Пропустите жену. Да пропустите же вы, толпящиеся у трона ради зрелища чужого горя. Да-да, вижу, вы плачете, но — о себе, о том, что и вас не минует чаша сия. Да, не минует. Впустите же!
Ну вот, пришла… и садишься около… Значит, конец. Как хорошо! Спасибо, какая-то добрая душа уже напоила меня. А что язык не шевелится — к чему слова? Чувствуешь, как дрожит душа? Это от счастья. Пересекла все же океан недоверия, чтобы прикрыть мне глаза ладошкой. Не уходи, дождись, пока душа моя отлетит в сухой туман буковых львовских аллей или в росистые луга за Рекой, тогда уж ничто не сможет разлучить нас.
Ты простила мне? Что, жизнь? Ее прожить — не поле перейти. Хотя бы и минированное. Даже это сравнение по отношению к жизни безобидно. И я прощаю.
Прогони крысу. Да, я знаю, ты боишься крыс…
Куда же ты???
* * *
Господи, спасибо, что дал дожить до сего дня.
Но — по порядку, коль скоро в руках перо и бумага, и прелестной девочкой обещано приобщить эти фрагменты к делу.
Дело в разгаре.
Сек, едва стемнело, с надлежащими предосторожностями убыл сквозь чердак. Для ободрения я поделился опытом высаживания окон на верхних этажах, но заметил, что хулиганские поступки не к лицу ему и от них следует воздерживаться. Нелегко им будет по крышам, но пройдут.
Машина с телохранителем-мандейцем стоит у подъезда. Парень, как и я, приучен к мысли: надо — надо. Вот ему и впрямь придется худо. Мне в тепле мерсикать ножкой и пить коктейли в обществе гуговской сволочи, а ему ждать захвата и допроса в холоде и трезвости. Впрочем, когда протрубит час, церемониться не станут и со мной.

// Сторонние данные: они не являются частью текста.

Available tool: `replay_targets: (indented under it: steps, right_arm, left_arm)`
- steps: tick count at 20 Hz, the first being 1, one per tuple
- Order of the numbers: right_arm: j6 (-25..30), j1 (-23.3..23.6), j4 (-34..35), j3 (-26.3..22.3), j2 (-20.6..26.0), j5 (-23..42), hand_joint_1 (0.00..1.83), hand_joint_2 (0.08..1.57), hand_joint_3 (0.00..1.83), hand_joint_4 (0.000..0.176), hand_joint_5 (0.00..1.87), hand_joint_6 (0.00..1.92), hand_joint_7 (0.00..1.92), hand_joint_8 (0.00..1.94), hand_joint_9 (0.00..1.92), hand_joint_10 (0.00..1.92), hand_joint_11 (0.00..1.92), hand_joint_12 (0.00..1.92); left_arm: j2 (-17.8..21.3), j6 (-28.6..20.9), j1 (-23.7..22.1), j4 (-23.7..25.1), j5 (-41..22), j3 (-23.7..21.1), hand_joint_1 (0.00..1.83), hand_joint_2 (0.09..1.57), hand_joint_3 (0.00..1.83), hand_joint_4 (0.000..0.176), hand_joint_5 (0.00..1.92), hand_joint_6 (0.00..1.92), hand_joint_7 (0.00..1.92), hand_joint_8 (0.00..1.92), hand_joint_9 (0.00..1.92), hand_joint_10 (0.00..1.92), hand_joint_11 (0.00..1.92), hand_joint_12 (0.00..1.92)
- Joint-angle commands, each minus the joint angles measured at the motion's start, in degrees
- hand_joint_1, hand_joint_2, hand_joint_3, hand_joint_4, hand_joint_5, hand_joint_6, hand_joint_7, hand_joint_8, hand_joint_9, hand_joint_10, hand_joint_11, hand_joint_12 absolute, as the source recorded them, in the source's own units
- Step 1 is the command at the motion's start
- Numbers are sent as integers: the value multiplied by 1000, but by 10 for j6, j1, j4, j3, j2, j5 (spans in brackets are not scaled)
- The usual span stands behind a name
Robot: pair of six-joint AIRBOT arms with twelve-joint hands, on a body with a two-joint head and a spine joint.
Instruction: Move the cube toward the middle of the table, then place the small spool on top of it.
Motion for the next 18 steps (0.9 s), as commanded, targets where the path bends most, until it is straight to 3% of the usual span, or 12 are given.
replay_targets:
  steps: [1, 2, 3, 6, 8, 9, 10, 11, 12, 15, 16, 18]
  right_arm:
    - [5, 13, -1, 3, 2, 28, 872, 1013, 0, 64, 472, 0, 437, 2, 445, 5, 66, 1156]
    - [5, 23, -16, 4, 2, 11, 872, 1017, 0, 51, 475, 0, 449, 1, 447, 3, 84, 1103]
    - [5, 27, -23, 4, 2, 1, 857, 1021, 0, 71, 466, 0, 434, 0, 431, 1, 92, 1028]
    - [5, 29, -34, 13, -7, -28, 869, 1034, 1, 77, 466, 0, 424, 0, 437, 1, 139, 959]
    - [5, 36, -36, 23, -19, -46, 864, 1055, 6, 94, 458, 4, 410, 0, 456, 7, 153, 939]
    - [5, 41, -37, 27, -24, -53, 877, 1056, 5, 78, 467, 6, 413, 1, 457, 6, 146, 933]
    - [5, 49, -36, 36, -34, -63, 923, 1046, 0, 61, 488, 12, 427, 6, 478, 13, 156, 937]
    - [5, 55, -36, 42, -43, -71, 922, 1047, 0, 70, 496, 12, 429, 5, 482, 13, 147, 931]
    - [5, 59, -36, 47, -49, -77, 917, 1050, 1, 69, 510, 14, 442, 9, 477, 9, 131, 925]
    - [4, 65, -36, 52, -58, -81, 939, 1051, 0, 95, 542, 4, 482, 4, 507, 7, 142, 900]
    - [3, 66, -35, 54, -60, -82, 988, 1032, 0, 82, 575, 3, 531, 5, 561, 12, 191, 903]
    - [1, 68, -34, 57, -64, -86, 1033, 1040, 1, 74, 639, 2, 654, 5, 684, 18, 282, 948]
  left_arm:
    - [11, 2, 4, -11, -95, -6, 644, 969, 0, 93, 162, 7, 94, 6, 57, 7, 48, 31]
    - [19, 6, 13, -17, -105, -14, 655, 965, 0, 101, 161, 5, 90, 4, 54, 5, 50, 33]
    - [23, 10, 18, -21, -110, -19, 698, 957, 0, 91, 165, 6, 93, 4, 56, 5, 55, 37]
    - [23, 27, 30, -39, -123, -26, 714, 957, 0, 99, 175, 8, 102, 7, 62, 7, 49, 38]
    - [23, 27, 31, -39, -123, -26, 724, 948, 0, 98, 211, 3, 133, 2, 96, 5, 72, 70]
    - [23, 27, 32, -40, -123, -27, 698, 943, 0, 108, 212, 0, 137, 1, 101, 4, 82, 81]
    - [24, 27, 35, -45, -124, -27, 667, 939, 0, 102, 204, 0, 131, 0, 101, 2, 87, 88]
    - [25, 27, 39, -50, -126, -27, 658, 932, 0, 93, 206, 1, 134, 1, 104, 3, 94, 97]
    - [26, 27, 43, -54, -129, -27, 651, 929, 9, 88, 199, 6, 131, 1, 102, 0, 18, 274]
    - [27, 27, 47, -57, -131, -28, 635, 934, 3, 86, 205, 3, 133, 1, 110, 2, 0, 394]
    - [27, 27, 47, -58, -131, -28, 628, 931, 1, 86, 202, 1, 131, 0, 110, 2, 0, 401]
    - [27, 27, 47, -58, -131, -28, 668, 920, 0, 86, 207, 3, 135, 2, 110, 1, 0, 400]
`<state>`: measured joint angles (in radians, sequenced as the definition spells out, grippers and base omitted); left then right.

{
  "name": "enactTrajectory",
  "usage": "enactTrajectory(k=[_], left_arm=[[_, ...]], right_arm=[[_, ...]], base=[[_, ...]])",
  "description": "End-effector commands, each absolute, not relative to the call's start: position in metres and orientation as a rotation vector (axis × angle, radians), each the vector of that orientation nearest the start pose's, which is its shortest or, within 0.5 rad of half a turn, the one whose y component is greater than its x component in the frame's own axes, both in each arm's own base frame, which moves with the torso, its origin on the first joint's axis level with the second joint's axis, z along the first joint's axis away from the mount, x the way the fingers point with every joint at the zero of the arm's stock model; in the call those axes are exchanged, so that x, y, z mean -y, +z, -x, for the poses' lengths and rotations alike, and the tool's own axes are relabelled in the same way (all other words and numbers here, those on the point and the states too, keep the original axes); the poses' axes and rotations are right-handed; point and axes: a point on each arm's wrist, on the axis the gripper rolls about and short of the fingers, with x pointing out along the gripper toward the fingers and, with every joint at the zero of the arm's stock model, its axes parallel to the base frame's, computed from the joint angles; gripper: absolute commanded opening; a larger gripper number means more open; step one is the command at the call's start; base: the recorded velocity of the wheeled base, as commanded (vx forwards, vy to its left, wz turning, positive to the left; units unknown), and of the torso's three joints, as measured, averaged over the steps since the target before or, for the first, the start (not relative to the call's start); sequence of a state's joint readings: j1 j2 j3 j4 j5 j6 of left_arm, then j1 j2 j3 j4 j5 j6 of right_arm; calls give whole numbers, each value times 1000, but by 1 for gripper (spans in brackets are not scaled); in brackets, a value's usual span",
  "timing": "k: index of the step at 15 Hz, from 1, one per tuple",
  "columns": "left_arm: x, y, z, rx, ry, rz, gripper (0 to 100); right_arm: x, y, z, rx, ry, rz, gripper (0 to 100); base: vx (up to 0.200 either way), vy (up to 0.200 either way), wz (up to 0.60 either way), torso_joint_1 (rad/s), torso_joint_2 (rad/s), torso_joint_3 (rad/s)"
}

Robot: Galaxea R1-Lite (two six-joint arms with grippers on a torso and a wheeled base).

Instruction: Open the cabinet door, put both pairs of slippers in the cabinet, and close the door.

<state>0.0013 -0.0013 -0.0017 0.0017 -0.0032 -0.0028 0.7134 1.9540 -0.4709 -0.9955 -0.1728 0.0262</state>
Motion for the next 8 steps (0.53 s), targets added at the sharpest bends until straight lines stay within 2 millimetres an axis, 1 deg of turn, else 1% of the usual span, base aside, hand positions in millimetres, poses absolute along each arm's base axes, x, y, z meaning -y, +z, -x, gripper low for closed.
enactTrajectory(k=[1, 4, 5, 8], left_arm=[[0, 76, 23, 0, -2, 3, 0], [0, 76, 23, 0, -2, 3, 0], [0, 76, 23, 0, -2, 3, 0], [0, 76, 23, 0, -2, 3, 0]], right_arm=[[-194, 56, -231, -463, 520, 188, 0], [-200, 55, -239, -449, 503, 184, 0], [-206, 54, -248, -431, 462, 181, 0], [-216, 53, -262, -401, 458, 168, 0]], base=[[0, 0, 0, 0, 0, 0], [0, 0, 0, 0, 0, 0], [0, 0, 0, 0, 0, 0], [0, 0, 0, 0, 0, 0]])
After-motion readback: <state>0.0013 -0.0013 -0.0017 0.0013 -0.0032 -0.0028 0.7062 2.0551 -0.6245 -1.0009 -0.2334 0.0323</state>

Что ж, нас с детства готовили к тому, что в конце концов оставят в арьергарде. Еще и гордиться велят. Русская жертвенность. (Ты ведь помнишь, Эвент, что я представляю из себя гремучую, как и надлежит человеку образованному, смесь культур на русской основе.) Арьергардная традиция в нашей ментальности восходит к татарскому нашествию и граду Китежу через Шенграбенское дело и батарею капитана Тушина из романа хитрована-Зеркала. Жертвенность заманчива. Жизнь, принесенная в жертву, уже не бессмысленна. На кресте не всем доступно, а на войне — милости просим! Тем не менее, коль скоро приходится воевать, военную славу и теперь ставлю превыше всех. Понимая в то же время, что героизм бросания на амбразуру ничто в сравнении с моральным героизмом тех, кто якобы против своих. Как Зоя Крахмальникова или Клаус Шенк фон Штауффенберг. Эти — арьергард уже не своей группы, а всего рода человеческого. Перед лицом вечности и Страшного Суда.